Questionado sobre a ausência de Friedrich Merz, seu porta-voz, Stefan Kornelius, recorreu a um comunicado protocolar, quase circular, para justificar a decisão. Em nota enviada por e-mail, Kornelius afirmou que o chanceler não planeja comparecer devido à “baixa participação de outros chefes de Estado e de governo”. A declaração ignora convenientemente que a ausência de líderes do peso de Merz é, justamente, a causa central do esvaziamento que ele alega.
A Comissão Europeia, braço executivo da UE e comandada por Von der Leyen, adotou uma postura ainda mais reveladora: o silêncio. Nenhum porta-voz respondeu de imediato aos pedidos de comentário sobre o abandono da cúpula.
O que se perde com essa manobra é a oportunidade de debater o futuro de uma relação que, no papel, é colossal. Juntos, os 50 países da UE e da CELAC representam 21% do Produto Interno Bruto (PIB) mundial. Na agenda oficial, agora esvaziada, estavam temas cruciais como o fortalecimento das relações comerciais e estratégias conjuntas de combate ao crime organizado.
Este não é um incidente isolado, mas parte de uma tendência de desestabilização regional impulsionada pelos EUA. A turbulência política é crescente. Na segunda-feira, a República Dominicana anunciou o adiamento de outra importante reunião de líderes de toda a América, que seria realizada no país. O motivo? A escalada de tensões com a Venezuela, exacerbada por ataques militares dos EUA contra embarcações na região, que dividem o continente.

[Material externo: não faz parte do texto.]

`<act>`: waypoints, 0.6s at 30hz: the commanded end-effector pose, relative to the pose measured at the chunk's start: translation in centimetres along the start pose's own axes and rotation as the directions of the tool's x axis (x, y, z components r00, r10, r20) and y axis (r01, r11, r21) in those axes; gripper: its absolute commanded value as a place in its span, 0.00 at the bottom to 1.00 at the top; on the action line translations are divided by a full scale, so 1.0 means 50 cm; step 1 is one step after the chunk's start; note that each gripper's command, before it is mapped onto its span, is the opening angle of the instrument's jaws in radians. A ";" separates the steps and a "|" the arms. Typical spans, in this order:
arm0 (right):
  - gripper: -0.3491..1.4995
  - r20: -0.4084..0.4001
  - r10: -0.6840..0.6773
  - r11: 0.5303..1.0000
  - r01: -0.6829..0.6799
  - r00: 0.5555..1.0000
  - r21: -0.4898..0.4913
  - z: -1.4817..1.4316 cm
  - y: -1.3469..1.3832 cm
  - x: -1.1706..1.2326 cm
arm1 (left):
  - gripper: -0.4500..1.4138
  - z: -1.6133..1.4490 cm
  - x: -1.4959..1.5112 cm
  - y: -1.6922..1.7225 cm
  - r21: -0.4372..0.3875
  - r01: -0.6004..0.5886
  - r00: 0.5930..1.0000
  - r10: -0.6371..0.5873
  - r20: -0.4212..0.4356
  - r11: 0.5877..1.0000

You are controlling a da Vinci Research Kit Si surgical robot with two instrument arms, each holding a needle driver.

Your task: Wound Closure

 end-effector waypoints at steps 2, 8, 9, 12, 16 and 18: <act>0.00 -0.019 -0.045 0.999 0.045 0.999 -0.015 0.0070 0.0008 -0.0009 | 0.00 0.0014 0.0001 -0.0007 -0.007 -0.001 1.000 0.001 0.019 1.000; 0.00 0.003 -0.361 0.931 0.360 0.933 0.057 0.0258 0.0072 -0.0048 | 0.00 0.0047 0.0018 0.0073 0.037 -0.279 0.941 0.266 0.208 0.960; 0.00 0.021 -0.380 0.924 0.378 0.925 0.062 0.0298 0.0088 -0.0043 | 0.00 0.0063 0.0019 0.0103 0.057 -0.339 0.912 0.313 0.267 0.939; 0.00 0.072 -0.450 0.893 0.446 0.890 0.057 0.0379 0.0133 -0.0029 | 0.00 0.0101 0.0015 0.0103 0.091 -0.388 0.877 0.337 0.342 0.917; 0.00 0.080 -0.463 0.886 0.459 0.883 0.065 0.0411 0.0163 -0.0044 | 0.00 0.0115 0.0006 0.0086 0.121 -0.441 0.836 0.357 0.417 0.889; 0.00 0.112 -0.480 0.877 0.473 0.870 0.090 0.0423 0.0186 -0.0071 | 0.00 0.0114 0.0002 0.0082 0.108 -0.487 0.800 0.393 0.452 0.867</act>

Ironicamente, enquanto a UE vira as costas para o diálogo direto em Santa Marta, seus burocratas em Bruxelas correm contra o tempo. A União Europeia ainda nutre a esperança de finalizar o acordo comercial com o Mercosul, o bloco das nações sul-americanas, até o final do ano. Resta saber se sobrará algum capital político ou confiança mútua para assinar acordos com parceiros que acabaram de ser preteridos em favor da agenda agressiva de Donald Trump.